[Description of the task]:
Find the word "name" in the listing, and copy out each line where it turns up.

※

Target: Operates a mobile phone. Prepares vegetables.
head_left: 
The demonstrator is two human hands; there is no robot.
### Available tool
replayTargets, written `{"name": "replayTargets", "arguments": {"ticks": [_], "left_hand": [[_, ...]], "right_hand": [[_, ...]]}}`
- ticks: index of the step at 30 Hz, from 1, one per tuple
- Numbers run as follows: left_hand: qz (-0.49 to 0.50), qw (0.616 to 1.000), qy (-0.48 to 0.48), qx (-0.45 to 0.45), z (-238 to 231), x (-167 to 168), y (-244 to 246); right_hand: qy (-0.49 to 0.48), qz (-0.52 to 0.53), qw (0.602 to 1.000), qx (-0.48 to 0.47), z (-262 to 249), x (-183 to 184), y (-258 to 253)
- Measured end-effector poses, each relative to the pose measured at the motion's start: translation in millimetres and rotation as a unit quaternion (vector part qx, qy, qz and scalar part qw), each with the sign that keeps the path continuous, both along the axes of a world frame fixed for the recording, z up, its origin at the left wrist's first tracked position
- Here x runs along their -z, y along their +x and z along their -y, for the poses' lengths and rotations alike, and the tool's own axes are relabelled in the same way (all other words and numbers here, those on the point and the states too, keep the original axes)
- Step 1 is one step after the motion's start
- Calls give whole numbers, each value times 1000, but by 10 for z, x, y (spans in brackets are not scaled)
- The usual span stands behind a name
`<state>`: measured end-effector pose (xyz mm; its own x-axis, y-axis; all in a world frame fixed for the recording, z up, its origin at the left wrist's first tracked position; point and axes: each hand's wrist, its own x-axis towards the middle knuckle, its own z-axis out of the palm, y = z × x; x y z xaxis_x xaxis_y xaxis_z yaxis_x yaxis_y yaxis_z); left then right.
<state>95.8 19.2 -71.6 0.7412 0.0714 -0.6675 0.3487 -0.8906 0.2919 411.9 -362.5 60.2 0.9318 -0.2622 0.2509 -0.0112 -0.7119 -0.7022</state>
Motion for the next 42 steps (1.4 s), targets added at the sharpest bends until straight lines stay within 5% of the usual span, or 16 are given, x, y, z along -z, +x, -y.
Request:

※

[Result of the exercise]:
replayTargets, written `{"name": "replayTargets", "arguments": {"ticks": [_], "left_hand": [[_, ...]], "right_hand": [[_, ...]]}}`
- The usual span stands behind a name

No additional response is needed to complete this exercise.